Patient sample: The study focused on ASD patients aged 18 or older who were surgically treated and who had a minimum follow-up period of two years, with complete preoperative, 6-week and 2-year follow-up.

Outcome measures: Major mechanical complications such as rod fractures, pseudarthrosis, or junctional kyphosis or failure.

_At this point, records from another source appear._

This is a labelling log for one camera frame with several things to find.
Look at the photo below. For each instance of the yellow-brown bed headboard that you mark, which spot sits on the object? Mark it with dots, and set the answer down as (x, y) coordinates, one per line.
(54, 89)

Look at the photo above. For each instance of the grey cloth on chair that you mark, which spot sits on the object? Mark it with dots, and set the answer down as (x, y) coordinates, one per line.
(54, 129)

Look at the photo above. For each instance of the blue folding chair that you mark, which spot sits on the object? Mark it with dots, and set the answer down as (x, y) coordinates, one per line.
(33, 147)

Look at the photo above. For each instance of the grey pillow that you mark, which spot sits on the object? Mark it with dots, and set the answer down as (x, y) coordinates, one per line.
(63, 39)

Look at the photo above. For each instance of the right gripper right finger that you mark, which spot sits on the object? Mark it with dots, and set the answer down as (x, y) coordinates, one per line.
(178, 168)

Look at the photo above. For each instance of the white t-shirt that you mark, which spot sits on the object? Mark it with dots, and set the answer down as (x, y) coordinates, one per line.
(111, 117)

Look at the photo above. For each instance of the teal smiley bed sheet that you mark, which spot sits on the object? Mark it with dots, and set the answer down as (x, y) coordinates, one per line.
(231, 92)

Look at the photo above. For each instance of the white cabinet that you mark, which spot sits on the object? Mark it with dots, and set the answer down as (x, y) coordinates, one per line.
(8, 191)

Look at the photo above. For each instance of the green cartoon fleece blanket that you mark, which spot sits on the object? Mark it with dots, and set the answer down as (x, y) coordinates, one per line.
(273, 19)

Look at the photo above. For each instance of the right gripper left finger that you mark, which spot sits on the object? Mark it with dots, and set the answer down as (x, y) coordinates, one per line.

Methods: Processed full-spine standing radiographic images were analyzed using an automatic vertebral centroid generation algorithm to map posteroanterior (PA) and lateral spinal shape. Distances and angles between each vertebra and the pelvic centroid were automatically obtained. Machine learning models were constructed using Catboost, combining non-radiographic variables (Non-R: demographic, PROMS, surgical), TRM + GAP score, and PrIm features. AUC-ROC, sensitivity, specificity, and Brier score (0= perfectly calibrated / 1=poor) were used to evaluate prediction accuracy. SHapley Additive exPlanations (SHAP) values were employed to assess variable contributions and address overfitting/noise.

Results: 690 patients (81% female, 52±19 years, 9.7±3.9 levels, 18.6% 3CO, 43.5% pelvic fixation, 37.5% MC) were analyzed. The Non-R + PrIm model outperformed the present "Gold Standard" model (Non-R + TRM-GAP): AUC-ROC 0.75 vs 0.71 (p=0.009), accuracy 0.72 vs 0.62 (p<0.001), specificity 0.79 vs 0.60 (p<0.001), sensitivity 0.52 vs 0.70 (p<0.001), and Brier score 0.17 vs 0.22 (p<0.001). Adding TRM and GAP score to Non-R + PrIm model did not improve model estimates. SHAP adjusted models summed 35 variables and revealed PrIm's superior predictive importance, contributing 65.7% to the model compared to Non-R (Surgical factors 16.1%, PROMS 11.3% and demographics 6.9%). Personalized SHAP decision plots identified the most critical vertebral centroids associated with MC risk both globally and individually.

Conclusion: Radiomics powered by full-spine processed radiographic images enable the most accurate predictive models for MC in ASD. This novel approach offers clinicians a powerful and time-efficient tool for personalized surgical planning, ultimately enhancing ASD surgical outcomes.

Keywords: Adult Spinal Deformity; Complications; Degenerative; Mechanical Complications; Multicenter; Radiomics; Scoliosis; Spine; Surgery.